À ses côtés, Vincent, délégué syndical CGT de la RATP témoigne des conditions de travail dégradées et des abandons de postes à la hausse. « Les salariés ne font même plus la démarche d’officialiser leur départ, nous découvrons qu’ils ne viennent tout simplement plus à l’heure où ils sont supposés prendre leur service », explique-t-il. Depuis le 1er août 2022, les conducteurs sont obligés de travailler une heure de plus et certains craignent que leurs horaires augmentent encore. « Un chauffeur qui démarre est payé 1975 euros bruts, travaille du 1er janvier au 31 décembre et parfois jusque tard dans la nuit », poursuit le cégétiste.

Pour pallier ces postes non pourvus, la RATP a mis en place un système de prime à la présence allant de 100 à 450 euros bruts. À quelques mois de l’ouverture à la concurrence, la RATP sombre... D’autant qu’Île-de-France mobilités a réduit la commande de rames et de véhicules passée auprès de la RATP et la SNCF durant la pandémie de Covid-19 où la fréquence des transports a été diminuée. Malgré la reprise de l’activité depuis un an, cette politique de baisse de commande continue, rapporte Mediapart.
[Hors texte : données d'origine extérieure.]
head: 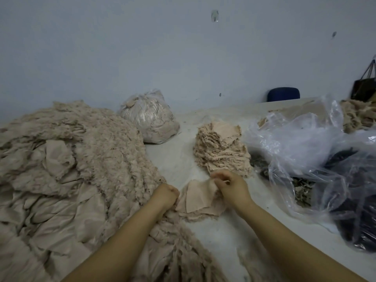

Comme l’a rappelé Valérie Pécresse, il manque 950 millions d’euros dans les caisses d’IDFM pour l’année 2023.

Plutôt que de renforcer les transports en commun, « Pécresse construit des routes »

En guise de solutions, Céline Malaisé, présidente du groupe Gauche communiste écologiste et citoyenne à la Région avance des pistes de réflexion : « Un amendement pour stopper la loi européenne qui veut mettre fin au monopole historique de la RATP et de la SNCF en Île-de-France », ainsi que « la création d’une régie publique des bus » qui permettrait à IDFM de « contourner la privatisation ».

En attendant, ce sont les usagers qui trinquent. « Combien de boulots et de journées de travail ont-ils été perdus depuis la rentrée ? Combien d’examens ratés ? Combien de stages échoués à force d’arriver en retard ? », interpelle Fabien Guillaud-Bataille, conseiller régional communiste d’Île-de-France et administrateur d’IDFM« Tout ça fait partie de notre vie quotidienne, poursuit-il. Dans ces baisses, le temps qu’ils nous volent n’est pas calculé… C’est aussi ça qui nous oblige à gagner cette bagarre. » En parallèle, de longues files de voitures sclérosent les rues. « Le Giec nous dit qu’il faut développer les transports en commun et Valérie Pécresse construit des routes », se désole Annie Lahmer, du pôle écologiste Île-de-France.

Les instigateurs du #StopGalère appellent d’ores et déjà au rassemblement le 7 décembre prochain, devant le Conseil régional, à Saint-Ouen, à l’occasion du conseil d’administration d’IDFM qui devrait être déterminant pour la suite.